* WORK REQUIRED *
Lift out, unaltered, the lines of the material below between the line holding "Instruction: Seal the" and the line holding "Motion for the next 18", counting both.
○ ○ ○ ○ ○ ○ ○
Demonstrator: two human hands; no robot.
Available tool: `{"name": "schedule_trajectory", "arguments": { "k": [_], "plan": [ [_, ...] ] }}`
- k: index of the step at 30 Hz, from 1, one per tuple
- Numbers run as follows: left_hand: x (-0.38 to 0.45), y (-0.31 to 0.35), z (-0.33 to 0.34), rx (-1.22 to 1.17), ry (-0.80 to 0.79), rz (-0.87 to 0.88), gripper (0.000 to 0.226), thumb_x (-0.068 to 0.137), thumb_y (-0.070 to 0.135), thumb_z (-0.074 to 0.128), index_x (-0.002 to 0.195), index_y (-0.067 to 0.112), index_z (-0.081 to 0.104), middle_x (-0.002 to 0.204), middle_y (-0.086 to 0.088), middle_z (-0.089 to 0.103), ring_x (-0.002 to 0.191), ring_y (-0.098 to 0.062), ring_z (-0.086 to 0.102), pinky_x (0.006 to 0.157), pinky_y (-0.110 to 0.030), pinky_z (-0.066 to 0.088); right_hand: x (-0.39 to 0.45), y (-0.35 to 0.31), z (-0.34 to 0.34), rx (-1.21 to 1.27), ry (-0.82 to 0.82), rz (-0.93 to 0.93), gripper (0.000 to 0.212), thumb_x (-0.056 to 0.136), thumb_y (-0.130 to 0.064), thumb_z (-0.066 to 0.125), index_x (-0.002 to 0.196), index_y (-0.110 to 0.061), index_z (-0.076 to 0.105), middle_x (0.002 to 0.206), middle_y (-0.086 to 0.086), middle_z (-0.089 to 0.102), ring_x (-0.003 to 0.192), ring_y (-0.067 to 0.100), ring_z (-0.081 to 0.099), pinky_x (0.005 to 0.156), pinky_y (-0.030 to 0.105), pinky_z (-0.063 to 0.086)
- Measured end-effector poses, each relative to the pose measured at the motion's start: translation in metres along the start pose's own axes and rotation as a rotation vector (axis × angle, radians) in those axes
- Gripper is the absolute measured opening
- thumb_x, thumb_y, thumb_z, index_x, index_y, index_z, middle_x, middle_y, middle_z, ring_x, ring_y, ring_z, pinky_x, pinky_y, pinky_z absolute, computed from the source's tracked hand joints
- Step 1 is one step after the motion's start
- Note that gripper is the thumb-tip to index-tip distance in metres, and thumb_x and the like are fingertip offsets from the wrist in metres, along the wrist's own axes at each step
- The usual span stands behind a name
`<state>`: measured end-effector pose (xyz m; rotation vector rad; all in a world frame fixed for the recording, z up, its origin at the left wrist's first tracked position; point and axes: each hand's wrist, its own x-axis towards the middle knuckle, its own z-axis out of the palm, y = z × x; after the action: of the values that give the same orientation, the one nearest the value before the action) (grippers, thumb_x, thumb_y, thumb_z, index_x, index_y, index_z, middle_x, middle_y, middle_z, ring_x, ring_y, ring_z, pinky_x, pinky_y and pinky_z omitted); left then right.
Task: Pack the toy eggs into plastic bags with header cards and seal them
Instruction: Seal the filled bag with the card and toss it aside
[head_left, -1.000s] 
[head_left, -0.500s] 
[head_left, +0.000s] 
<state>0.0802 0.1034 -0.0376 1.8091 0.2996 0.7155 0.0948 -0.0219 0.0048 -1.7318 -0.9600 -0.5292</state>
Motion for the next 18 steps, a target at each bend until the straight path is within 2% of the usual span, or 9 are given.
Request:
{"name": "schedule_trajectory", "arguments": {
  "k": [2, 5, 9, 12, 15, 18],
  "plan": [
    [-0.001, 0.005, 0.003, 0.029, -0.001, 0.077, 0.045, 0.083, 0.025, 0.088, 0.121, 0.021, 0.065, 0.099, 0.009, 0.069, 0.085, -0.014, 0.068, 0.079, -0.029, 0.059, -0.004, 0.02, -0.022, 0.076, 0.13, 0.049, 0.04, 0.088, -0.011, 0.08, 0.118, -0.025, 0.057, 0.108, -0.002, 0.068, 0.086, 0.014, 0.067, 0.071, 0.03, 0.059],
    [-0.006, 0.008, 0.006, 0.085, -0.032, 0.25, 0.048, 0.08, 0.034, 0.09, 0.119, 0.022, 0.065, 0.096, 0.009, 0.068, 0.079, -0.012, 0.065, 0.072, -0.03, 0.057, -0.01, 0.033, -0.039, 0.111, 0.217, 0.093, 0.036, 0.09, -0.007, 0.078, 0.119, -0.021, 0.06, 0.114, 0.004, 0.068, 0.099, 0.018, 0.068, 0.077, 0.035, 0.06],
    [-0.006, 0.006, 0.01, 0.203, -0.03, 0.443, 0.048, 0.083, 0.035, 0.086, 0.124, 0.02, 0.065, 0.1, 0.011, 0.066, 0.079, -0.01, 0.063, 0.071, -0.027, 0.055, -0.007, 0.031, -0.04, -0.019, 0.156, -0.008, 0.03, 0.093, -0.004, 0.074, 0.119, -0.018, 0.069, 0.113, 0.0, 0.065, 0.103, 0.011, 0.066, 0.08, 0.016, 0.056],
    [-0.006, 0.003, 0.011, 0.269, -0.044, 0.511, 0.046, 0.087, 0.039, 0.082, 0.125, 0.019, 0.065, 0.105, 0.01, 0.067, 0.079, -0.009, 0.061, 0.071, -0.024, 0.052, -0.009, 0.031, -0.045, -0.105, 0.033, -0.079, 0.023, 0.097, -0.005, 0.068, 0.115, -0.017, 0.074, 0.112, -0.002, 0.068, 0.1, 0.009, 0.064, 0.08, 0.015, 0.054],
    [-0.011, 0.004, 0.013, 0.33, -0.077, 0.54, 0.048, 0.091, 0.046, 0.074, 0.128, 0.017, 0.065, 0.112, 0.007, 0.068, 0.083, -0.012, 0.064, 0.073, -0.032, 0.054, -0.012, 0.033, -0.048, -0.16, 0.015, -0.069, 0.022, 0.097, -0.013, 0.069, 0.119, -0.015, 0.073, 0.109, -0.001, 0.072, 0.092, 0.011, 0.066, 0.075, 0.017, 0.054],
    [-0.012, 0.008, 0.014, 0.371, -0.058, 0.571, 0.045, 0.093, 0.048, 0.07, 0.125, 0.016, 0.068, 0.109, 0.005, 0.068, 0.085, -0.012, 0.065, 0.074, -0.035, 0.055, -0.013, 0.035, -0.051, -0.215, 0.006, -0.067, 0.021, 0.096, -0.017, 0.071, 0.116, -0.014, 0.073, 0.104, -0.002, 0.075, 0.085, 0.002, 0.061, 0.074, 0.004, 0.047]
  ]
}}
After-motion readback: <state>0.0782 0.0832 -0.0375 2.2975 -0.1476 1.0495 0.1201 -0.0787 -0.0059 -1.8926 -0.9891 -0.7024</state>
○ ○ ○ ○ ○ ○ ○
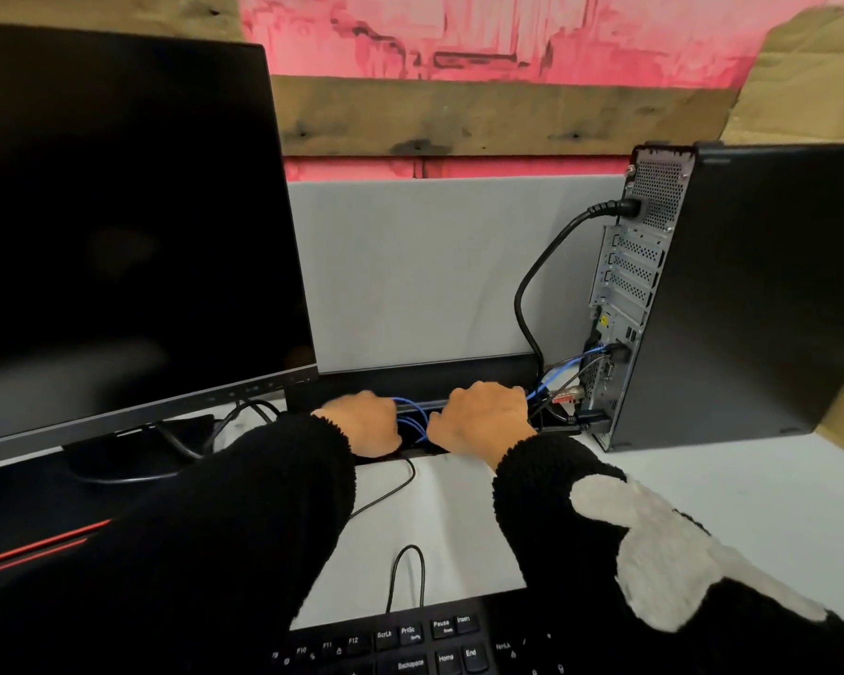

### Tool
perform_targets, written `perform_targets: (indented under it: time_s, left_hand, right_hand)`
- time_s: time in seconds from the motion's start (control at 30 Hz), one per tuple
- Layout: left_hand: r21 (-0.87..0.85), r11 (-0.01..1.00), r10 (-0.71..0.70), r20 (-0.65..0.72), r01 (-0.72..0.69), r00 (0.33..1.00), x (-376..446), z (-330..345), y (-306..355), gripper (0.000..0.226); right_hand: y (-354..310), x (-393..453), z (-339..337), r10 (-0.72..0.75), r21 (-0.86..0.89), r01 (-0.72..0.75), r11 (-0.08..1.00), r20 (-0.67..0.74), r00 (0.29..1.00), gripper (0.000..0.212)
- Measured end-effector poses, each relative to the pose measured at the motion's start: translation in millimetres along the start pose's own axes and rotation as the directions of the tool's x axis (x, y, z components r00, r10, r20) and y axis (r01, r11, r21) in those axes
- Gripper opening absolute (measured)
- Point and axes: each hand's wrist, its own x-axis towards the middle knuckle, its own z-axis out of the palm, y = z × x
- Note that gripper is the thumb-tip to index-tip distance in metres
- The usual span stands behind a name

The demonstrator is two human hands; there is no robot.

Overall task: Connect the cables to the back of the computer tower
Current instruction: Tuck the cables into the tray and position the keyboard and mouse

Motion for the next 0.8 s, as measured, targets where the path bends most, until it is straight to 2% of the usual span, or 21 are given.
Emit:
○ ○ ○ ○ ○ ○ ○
* COMPLETED EXERCISE *
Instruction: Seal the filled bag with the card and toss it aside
[head_left, -1.000s] 
[head_left, -0.500s] 
[head_left, +0.000s] 
<state>0.0802 0.1034 -0.0376 1.8091 0.2996 0.7155 0.0948 -0.0219 0.0048 -1.7318 -0.9600 -0.5292</state>
Motion for the next 18 steps, a target at each bend until the straight path is within 2% of the usual span, or 9 are given.

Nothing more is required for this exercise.